The story is at least interesting enough to have some chemistry before settling into its tiresome epic nature. A division between the Moores and a kingdom is soon to be mended when the Moore’s Princess Aurora (Elle Fanning) starts falling for the kingdom’s Prince Phillip (Harris Dickinson). One wonderful morning in the forest, Phillip pops the question and the two agreed to get married, all the forest creatures cheering around them. Whether their parents will approve is another story, especially since their wedding will mean peace between the territories.
Aurora’s adoptive witch mother Maleficent (Angelina Jolie), still looking good with horns as sharp as her cheekbones, is particularly bitter about trusting humans. Having gone through a very rocky relationship that led to the death of a king in the previous picture, she’s not willing to accept her daughter’s marriage.
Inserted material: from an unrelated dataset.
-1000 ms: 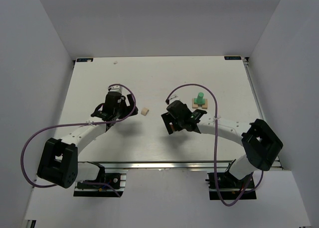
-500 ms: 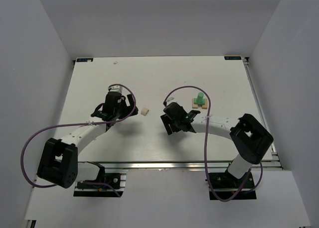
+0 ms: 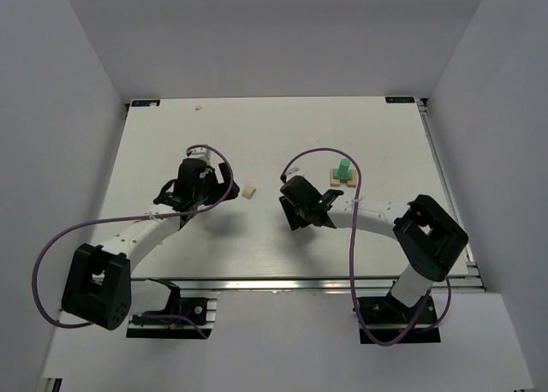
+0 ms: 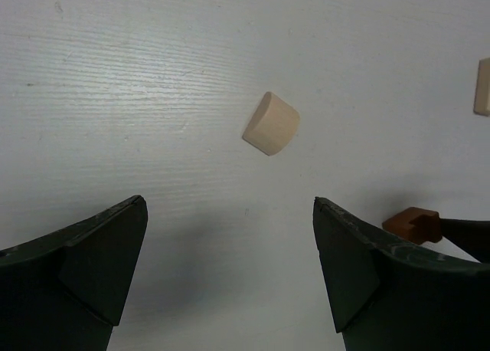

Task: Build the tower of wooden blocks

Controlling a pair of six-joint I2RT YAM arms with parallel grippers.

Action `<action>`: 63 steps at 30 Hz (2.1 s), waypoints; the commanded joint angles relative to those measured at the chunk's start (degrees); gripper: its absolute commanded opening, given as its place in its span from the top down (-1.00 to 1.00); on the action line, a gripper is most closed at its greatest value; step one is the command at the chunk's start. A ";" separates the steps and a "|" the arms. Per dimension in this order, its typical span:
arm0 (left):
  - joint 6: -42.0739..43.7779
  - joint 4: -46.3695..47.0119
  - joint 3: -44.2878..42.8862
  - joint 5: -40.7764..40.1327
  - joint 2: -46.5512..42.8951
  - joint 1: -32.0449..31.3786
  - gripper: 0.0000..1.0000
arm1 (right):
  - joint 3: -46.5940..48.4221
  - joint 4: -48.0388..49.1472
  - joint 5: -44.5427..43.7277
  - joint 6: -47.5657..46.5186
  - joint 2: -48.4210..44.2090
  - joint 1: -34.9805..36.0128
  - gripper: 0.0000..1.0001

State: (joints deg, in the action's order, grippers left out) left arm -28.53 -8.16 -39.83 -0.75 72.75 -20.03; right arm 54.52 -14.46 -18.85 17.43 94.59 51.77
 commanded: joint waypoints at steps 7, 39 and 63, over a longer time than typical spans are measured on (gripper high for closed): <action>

Still, there’s a heart that beats beneath all her green-tinted magic and she stifles a smile to meet with Phillip’s family to solidify the marriage.
Not as keen for the marriage is Phillip’s mother, Queen Ingrith (Michelle Pfeiffer). With her kingdom having been war-free for quite some time, her trigger finger is getting itchy. She thinks the presence of Maleficent in her kingdom may be an opportune time to brew up a war she’s been secretly preparing in her hidden dungeon of magic-fighting tech. What a dinner they’ll have!
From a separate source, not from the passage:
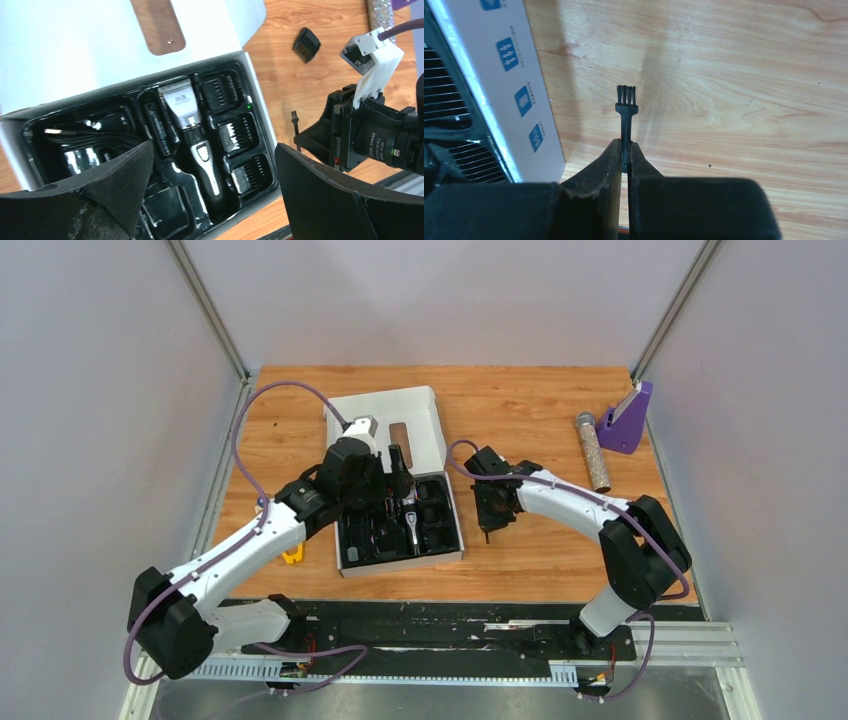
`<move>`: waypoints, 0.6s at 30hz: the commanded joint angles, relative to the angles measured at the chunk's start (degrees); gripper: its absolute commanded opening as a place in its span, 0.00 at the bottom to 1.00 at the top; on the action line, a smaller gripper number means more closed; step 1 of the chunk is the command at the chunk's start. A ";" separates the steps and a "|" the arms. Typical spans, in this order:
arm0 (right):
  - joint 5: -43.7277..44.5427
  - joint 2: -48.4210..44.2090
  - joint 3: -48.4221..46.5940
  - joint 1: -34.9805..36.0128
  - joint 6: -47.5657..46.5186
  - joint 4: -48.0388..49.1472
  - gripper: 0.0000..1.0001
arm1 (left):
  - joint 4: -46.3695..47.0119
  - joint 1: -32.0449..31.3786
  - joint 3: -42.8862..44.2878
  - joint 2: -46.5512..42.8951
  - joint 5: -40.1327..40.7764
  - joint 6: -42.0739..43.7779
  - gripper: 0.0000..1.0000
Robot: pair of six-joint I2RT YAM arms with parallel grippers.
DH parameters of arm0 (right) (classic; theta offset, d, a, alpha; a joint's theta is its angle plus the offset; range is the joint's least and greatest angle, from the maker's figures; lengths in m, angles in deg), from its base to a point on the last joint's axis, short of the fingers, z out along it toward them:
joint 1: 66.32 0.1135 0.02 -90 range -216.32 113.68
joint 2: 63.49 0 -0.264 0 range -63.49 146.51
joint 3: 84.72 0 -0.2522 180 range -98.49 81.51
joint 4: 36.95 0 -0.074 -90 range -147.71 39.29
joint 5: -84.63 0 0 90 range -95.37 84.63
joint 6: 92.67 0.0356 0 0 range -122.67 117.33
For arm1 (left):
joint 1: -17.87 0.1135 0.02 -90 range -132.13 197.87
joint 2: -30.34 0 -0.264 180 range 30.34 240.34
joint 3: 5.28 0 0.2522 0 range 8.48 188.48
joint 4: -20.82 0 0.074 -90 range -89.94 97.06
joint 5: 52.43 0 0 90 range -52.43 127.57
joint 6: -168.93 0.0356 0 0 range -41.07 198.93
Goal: Sort the hair-cutting tools
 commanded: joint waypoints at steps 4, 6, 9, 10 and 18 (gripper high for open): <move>-0.61 -6.75 1.75 -0.10 0.29 5.27 0.00 | 8.44 -1.80 2.68 3.95 -4.78 -3.90 0.97; -1.34 -8.59 2.33 -0.14 -0.01 6.65 0.00 | 10.05 -2.17 2.91 5.05 -5.54 -4.67 0.97; -1.80 -11.00 3.02 -0.15 -0.26 8.28 0.00 | 11.81 -2.73 3.78 7.31 -6.77 -5.36 0.96; -2.00 -11.60 3.23 -0.14 -0.44 8.82 0.00 | 12.50 -3.11 4.04 7.86 -6.99 -5.59 0.95; -2.38 -14.79 4.12 -0.18 -0.47 10.47 0.00 | 18.43 -4.97 7.06 15.83 -11.41 -8.21 0.91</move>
The dinner itself is staged as such an awkward and biting comedy I’d be happy if the entire film were just this scene. But, of course, this is a Disney fantasy epic and hoping for My Dinner with Maleficent is an even bigger fantasy. Maleficent will wage war but also, out of nowhere, discover there are more of her kind with wings and horns. They’ve been in an exile for decades for fear of the humans after they took their land. And if just mentioning that premise seems too on the nose with the reference to Native American colonialism, imagine how uncomfortable it is for one scene to feature Pfeiffer calling them savages followed by a scene of the beasts putting on war paint and beating their chests.
Mistress of Evil goes about setting up a war of mankind versus nature with all the familiar beats but little of any build. We get to see the underground colony of the Maleficent race but only long enough to get the cliff notes of them being at war. We hardly spend any time at all getting to know Phillip’s kingdom with anyone outside the castle. This lack of development makes the coming battle, filled with lots of tragedy and death, lack that punch. How can we feel that bad for the fairy creatures sacrificing themselves for the good of others when we know little of them past one-liners and cute asides? There’s a romance between what looks like an anthropomorphic hedgehog and mushroom that is so distant from the story I wondered how much of it was pushed in post-production.
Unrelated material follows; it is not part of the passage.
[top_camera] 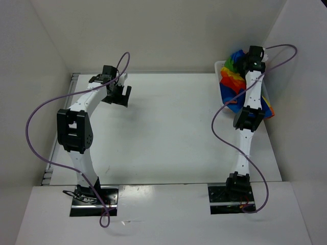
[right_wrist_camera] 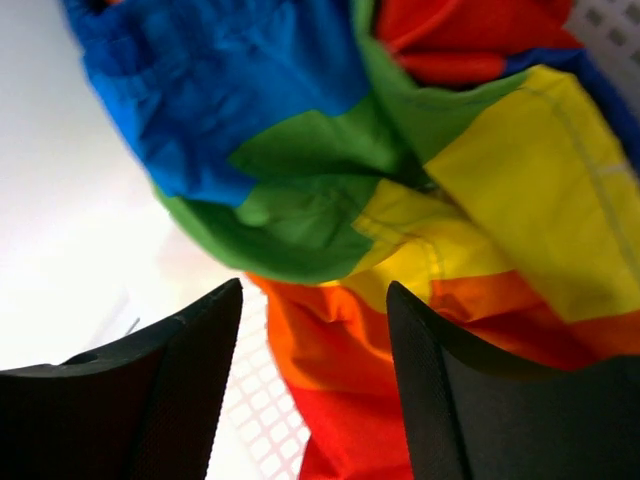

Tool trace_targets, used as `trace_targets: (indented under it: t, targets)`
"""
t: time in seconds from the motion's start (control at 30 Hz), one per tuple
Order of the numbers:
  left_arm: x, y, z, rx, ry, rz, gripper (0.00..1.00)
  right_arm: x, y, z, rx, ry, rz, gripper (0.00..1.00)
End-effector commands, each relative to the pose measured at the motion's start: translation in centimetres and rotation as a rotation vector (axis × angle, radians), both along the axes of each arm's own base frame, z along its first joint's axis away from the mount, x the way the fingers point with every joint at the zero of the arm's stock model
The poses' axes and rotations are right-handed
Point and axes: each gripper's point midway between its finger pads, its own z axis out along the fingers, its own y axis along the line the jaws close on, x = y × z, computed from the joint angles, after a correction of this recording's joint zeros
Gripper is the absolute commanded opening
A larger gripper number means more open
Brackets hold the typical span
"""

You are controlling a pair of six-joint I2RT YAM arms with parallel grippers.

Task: Fold and stack the shorts
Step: Grab the shorts from the pile

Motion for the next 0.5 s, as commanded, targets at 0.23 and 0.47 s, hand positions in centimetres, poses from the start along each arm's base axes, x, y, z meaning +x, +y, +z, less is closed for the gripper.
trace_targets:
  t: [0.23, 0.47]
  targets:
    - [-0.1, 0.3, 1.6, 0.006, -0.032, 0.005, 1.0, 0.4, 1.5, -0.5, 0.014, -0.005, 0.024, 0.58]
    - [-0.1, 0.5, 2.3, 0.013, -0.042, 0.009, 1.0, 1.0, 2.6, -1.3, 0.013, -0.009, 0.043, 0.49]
While Mistress of Evil is certainly more pleasing to the eye than surreally dark Maleficent predecessor, it’s nothing all that memorable either. It throws a lot of fantasy fragments at the screen and does have some eye-pleasing action. I’d be lying if I said the kingdom battle of winged beasts versus crossbow-wielding knights didn’t have some thrills to it. But it really says something about an action-fantasy when there’s more tension at a dinner table than on a battlefield.